Three weeks had passed. She had drawn out the week’s supply that Crumb had doled out to her to this length, and there was even enough for another week, to such small quantities had she reduced the doses, and to such lengths had she increased the intervals between them. She had gone two whole days without it; yet she did not once think that she could give it up entirely, for when the craving came in full force she was still powerless to withstand it, and she knew that she would always be so.
Without realizing it, she was building up a reserve force of health that was to be her strongest ally in the battle to come. The sallowness had left her; her cheeks were tanned and ruddy; her eyes sparkled with the old fire, and were no longer wild and staring. She could ride and walk and swim and dance with the best of them. She found interest in the work of her orchard, where she went almost daily to talk with the caretaker, to question him and to learn all that she could of citrus culture. She even learned to drive the light tractor and steer it in and out about the trees without barking them.
Every day that she was there she went to the sunny bedroom in the bungalow—the bedroom that had been her mother’s—and knelt beside the bed and poured forth her heart in blind faith that her mother heard. She did not grieve, for she held that sublime faith in the hereafter which many profess and few possess—the faith which taught her that her mother was happier than she had ever been before. Her sorrow had been in her own loss, and this she fought down as selfishness. She realized that her greatest anguish lay in vain regrets; and such thoughts she sought to stifle, knowing their uselessness.
Sometimes she prayed there—prayed for strength to cast off the bonds of her servitude. Ineffectual prayers she knew them to be, for the only power that could free her had lain within herself, and that power the drug had undermined and permanently weakened. Her will had degenerated to impotent wishes.
And now the time had come when she must definitely set a date for her departure. She had determined to retain the orchard, not alone because she had seen that it would prove profitable, but because it would always constitute a link between her and the people whom she had come to love. No matter what the future held, she could always feel that a part of her remained here, where she would that all of her might be; but she knew that she must go, and she determined to tell them on the following day that she would return to the city within the week.
It was going to be hard to announce her decision, for she was not blind to the fact that they had grown fond of her, and that her presence meant much to Eva, who, since Grace’s departure, had greatly missed the companionship of a girl near her own age.

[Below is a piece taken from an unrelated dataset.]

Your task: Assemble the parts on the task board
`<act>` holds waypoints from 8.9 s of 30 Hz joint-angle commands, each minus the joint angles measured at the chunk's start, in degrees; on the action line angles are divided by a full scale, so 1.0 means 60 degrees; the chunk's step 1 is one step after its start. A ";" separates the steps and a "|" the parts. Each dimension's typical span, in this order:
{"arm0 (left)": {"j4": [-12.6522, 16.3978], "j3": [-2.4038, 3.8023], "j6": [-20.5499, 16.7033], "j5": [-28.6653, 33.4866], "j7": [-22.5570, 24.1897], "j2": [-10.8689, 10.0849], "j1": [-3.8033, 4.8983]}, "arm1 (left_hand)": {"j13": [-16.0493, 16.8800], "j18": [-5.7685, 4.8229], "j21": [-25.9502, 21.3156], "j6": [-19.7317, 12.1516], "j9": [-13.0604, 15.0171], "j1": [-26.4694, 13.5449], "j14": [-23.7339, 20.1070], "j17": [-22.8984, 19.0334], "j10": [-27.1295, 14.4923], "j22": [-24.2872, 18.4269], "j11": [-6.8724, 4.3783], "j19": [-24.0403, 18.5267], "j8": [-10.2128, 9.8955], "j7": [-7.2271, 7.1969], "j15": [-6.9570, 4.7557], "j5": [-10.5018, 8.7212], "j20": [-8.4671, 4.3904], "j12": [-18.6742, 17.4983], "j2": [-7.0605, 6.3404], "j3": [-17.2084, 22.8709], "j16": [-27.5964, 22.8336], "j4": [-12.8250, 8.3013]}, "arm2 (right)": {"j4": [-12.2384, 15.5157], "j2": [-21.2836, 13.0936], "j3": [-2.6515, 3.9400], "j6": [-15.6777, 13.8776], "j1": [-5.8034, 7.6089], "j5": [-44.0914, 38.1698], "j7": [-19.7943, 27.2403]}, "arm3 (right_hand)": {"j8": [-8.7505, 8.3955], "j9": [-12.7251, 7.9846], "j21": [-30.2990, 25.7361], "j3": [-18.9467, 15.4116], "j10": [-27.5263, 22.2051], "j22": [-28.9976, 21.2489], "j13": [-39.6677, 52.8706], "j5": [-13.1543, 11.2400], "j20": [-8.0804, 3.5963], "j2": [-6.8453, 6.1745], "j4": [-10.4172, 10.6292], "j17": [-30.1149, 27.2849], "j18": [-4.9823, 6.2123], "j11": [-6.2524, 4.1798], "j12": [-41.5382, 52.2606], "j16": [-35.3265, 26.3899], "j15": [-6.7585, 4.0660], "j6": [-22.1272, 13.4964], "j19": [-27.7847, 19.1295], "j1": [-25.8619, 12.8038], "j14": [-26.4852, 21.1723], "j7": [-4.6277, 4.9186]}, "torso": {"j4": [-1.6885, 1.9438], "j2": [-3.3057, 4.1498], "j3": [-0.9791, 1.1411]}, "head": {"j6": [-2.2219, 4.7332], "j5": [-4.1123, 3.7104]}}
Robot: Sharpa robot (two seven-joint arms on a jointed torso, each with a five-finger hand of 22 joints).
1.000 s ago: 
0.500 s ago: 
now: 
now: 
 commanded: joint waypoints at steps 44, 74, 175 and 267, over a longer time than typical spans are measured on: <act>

Mrs. Pennington and the colonel had been a mother and father to her, and Custer a big brother and a most charming companion.
She passed that night without recourse to the white powders, for she must be frugal of them if they were to last through the week. The next morning she rode with the Penningtons and the Evanses as usual. She would tell them at breakfast.
When she came to the table she found a pair of silver spurs beside her plate, and when she looked about in astonishment they were all smiling.
“For me?” she cried.
“From the Penningtons,” said the colonel. “You’ve won ’em, my dear. You ride like a trooper already.”